As for XMVECTOR, the plane equation is just a 4D set of values (a, b, c, d), so anything that holds the 4D values can be used to store a plane.  You can store this inside an XMVECTOR if you like, then operate on it while it's loaded into the vector.  DirectXMath has a wide range of functions to set/get values inside an XMVECTOR

Does this help: https://matt77hias.github.io/blog/culling/2017/08/24/creating-a-view-frustum.html ;) ?

🧙

@xycsoscyx

Thanks for all your advice and I appreciate your desire to make me seek the answers myself. However, I am still inexperienced with the right ways of using these new XM types, is this the right way to access the element of an XMMATRIX say at row 4, column 3?

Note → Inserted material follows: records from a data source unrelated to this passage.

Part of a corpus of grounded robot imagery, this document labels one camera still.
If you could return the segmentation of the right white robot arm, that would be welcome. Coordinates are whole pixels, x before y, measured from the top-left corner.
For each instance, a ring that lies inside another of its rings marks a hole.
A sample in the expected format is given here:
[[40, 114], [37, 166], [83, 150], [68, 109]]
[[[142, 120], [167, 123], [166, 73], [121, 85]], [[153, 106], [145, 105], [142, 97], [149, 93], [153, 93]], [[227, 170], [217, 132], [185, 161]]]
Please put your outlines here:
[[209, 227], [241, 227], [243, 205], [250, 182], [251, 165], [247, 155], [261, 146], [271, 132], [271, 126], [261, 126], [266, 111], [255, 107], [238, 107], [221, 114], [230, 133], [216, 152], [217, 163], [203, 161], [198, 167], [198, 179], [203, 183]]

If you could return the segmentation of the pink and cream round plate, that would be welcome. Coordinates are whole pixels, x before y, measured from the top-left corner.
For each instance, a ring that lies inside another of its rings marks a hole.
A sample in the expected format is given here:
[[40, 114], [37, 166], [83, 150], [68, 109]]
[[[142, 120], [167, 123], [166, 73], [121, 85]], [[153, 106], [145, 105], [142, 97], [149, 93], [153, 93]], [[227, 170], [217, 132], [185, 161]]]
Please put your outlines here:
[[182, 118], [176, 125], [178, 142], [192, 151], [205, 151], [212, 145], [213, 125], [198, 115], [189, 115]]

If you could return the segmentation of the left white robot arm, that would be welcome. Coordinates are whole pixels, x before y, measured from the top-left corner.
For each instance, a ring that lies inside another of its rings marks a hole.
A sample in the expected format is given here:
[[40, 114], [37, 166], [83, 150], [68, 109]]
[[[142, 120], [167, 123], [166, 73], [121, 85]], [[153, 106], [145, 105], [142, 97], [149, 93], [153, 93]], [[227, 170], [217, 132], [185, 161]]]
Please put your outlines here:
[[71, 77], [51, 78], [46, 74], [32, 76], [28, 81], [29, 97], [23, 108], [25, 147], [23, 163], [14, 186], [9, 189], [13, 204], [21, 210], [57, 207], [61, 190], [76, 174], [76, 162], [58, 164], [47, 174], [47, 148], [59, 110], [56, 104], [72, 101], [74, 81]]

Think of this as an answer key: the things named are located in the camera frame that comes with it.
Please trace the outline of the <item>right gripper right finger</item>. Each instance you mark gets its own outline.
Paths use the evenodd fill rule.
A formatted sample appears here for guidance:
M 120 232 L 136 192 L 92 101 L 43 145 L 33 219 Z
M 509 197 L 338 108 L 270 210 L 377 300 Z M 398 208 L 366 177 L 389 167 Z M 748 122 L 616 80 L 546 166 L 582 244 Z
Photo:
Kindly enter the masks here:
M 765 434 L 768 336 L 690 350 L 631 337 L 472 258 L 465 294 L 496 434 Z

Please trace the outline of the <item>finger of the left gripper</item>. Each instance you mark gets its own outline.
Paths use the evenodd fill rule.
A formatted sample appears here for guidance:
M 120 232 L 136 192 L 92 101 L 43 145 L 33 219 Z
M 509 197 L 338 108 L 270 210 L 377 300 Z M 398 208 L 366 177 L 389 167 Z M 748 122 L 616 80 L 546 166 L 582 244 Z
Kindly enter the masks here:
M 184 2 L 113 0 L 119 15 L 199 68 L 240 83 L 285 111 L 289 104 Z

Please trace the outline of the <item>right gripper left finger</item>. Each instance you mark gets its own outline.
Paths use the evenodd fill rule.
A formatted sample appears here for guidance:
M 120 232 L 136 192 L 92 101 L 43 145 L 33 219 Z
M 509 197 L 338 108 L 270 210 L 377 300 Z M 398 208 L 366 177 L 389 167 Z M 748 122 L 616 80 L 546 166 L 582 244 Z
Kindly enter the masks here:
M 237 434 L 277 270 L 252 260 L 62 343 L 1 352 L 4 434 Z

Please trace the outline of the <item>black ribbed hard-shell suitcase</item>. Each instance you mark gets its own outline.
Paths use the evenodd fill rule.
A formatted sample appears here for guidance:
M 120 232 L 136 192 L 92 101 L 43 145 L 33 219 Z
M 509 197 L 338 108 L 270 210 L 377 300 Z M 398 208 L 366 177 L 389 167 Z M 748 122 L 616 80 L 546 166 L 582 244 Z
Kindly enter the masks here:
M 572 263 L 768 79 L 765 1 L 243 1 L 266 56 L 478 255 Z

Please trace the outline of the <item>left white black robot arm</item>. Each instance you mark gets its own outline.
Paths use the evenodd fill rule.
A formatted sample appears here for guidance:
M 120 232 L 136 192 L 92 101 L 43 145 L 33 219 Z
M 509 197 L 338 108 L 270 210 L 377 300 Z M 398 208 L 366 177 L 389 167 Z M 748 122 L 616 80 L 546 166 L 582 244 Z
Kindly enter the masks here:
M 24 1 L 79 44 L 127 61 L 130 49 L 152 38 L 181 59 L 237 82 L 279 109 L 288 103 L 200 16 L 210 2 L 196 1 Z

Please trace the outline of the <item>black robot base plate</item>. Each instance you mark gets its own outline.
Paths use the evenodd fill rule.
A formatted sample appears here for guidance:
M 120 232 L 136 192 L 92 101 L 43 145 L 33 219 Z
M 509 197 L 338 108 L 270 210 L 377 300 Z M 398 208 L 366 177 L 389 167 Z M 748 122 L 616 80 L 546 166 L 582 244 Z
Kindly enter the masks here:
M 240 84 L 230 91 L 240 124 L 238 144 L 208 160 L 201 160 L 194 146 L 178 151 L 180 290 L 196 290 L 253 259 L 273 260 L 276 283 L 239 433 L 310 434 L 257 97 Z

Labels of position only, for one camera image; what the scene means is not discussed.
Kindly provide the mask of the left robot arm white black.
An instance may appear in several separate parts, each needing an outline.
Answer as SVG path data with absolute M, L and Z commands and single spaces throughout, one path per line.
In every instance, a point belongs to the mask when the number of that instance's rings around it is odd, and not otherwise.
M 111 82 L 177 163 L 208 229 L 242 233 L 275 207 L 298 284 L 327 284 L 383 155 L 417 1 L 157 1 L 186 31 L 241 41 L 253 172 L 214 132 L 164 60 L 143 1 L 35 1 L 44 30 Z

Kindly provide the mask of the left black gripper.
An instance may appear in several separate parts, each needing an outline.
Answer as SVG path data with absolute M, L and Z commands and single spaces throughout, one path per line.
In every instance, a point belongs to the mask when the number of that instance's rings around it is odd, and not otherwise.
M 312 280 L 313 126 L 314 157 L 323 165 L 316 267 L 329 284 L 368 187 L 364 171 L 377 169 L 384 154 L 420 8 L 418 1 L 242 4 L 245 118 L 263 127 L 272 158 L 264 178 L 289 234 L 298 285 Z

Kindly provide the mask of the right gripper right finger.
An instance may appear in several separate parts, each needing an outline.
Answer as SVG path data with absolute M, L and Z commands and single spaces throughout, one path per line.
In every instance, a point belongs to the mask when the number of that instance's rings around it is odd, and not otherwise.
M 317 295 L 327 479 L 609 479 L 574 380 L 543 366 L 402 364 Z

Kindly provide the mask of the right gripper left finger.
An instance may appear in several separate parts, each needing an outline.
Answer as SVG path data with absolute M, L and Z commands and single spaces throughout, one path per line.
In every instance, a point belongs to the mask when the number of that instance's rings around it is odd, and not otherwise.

float element43 = projectionMatrix.r[3].m128_f32[2];

Also, you said "as for XMVECTOR, the plane equation is just a 4D set of values," but a plane would need 12 values - 3 floats to express each of the 4 points, right? (or in the case of XMVECTOR, it has 4 floats). So how on earth do you store 4 3D points inside of 1 XMVECTOR? Even msdn specifically says use XMVECTOR instead of plane, but it makes no sense!

And could you please tell me the best way to access the element of an XMVECTOR? They make it really user unfriendly, you can't just index into an XMVECTOR, like you have to load it into an XMFLOAT4 or something, which seems like a huge waste of resources.

5 minutes ago, mister345 said:

but a plane would need 12 values - 3 floats to express each of the 4 points, right? (or in the case of XMVECTOR, it has 4 floats)

plane normal: 3 floats

signed distance from origin: 1 float

= 4 floats

🧙

I'm sorry, could you please elaborate? A plane would normally need at least 3 points to express in 3D space. How exactly do you only express it using a scalar value for distance from origin and normal? That tells you nothing about the location of the plane relative to the origin, or its width and height, only the direction of its surface. What am I missing here?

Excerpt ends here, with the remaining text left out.